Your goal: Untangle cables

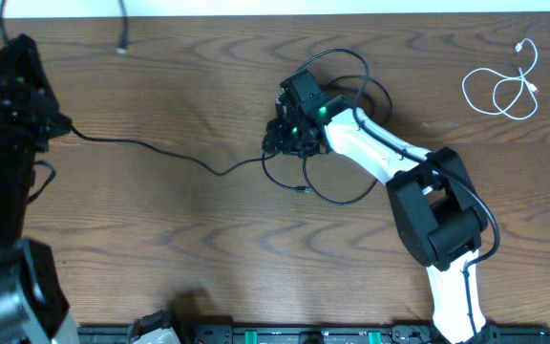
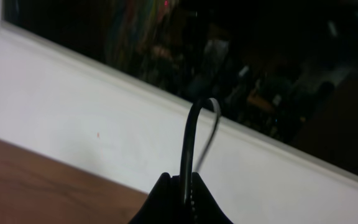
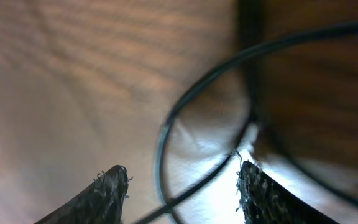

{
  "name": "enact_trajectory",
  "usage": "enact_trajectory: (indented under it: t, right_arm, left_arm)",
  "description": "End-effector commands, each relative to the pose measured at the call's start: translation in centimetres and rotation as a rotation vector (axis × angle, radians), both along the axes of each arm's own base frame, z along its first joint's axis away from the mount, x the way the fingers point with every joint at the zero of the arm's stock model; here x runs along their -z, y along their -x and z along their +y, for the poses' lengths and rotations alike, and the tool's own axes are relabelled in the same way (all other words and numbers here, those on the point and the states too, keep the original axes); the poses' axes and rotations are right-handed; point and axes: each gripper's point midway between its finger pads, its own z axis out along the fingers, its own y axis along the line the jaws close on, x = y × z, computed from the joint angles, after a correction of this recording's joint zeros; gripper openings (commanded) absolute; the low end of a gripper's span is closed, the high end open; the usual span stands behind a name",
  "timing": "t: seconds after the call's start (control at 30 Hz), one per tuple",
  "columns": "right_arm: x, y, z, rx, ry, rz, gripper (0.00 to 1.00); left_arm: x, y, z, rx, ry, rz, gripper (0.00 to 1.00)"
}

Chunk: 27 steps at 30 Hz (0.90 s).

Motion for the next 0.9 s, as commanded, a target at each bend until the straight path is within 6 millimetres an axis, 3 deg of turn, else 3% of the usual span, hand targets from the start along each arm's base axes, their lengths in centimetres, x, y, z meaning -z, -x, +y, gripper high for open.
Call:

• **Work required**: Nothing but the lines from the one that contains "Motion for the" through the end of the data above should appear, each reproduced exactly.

• **Exercise output**:
Motion for the next 0.9 s, as commanded, a target at each bend until the straight path is within 6 millimetres an axis, 3 deg of turn, else 3% of the usual span, hand targets from the start along each arm's base axes, their lengths in centimetres, x, y, z meaning -z, -x, +y, gripper high for open.
Call:

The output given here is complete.